* [Work task]
Print every line of the data exactly as shown.
[[ Data section open ]]
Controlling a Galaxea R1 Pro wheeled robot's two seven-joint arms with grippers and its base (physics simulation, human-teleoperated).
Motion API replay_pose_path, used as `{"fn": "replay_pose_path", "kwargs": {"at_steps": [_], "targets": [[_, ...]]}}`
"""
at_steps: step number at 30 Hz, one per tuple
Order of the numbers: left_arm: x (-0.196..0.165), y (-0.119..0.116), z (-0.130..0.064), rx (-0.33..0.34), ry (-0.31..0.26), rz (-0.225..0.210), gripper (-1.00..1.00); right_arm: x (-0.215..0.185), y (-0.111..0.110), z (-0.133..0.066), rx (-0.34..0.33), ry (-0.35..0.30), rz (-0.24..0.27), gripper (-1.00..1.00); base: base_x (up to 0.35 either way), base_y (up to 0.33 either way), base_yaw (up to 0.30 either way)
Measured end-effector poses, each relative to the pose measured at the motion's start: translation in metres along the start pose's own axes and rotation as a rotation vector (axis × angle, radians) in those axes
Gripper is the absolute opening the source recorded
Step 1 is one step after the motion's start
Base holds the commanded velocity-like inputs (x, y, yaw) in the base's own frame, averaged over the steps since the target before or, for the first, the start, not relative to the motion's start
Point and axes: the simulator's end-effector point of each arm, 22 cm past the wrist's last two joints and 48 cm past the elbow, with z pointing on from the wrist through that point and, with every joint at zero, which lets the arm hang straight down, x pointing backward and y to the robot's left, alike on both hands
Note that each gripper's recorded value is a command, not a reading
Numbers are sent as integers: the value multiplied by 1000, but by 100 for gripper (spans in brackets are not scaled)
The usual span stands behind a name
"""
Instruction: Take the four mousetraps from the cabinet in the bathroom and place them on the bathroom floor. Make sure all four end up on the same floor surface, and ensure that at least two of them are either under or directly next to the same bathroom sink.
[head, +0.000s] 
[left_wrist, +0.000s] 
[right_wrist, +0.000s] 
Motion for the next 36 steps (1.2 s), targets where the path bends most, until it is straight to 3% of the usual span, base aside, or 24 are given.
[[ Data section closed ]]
* [Output for this task]
Controlling a Galaxea R1 Pro wheeled robot's two seven-joint arms with grippers and its base (physics simulation, human-teleoperated).
Motion API replay_pose_path, used as `{"fn": "replay_pose_path", "kwargs": {"at_steps": [_], "targets": [[_, ...]]}}`
"""
at_steps: step number at 30 Hz, one per tuple
Order of the numbers: left_arm: x (-0.196..0.165), y (-0.119..0.116), z (-0.130..0.064), rx (-0.33..0.34), ry (-0.31..0.26), rz (-0.225..0.210), gripper (-1.00..1.00); right_arm: x (-0.215..0.185), y (-0.111..0.110), z (-0.133..0.066), rx (-0.34..0.33), ry (-0.35..0.30), rz (-0.24..0.27), gripper (-1.00..1.00); base: base_x (up to 0.35 either way), base_y (up to 0.33 either way), base_yaw (up to 0.30 either way)
Measured end-effector poses, each relative to the pose measured at the motion's start: translation in metres along the start pose's own axes and rotation as a rotation vector (axis × angle, radians) in those axes
Gripper is the absolute opening the source recorded
Step 1 is one step after the motion's start
Base holds the commanded velocity-like inputs (x, y, yaw) in the base's own frame, averaged over the steps since the target before or, for the first, the start, not relative to the motion's start
Point and axes: the simulator's end-effector point of each arm, 22 cm past the wrist's last two joints and 48 cm past the elbow, with z pointing on from the wrist through that point and, with every joint at zero, which lets the arm hang straight down, x pointing backward and y to the robot's left, alike on both hands
Note that each gripper's recorded value is a command, not a reading
Numbers are sent as integers: the value multiplied by 1000, but by 100 for gripper (spans in brackets are not scaled)
The usual span stands behind a name
"""
Instruction: Take the four mousetraps from the cabinet in the bathroom and place them on the bathroom floor. Make sure all four end up on the same floor surface, and ensure that at least two of them are either under or directly next to the same bathroom sink.
[head, +0.000s] 
[left_wrist, +0.000s] 
[right_wrist, +0.000s] 
Motion for the next 36 steps (1.2 s), targets where the path bends most, until it is straight to 3% of the usual span, base aside, or 24 are given.

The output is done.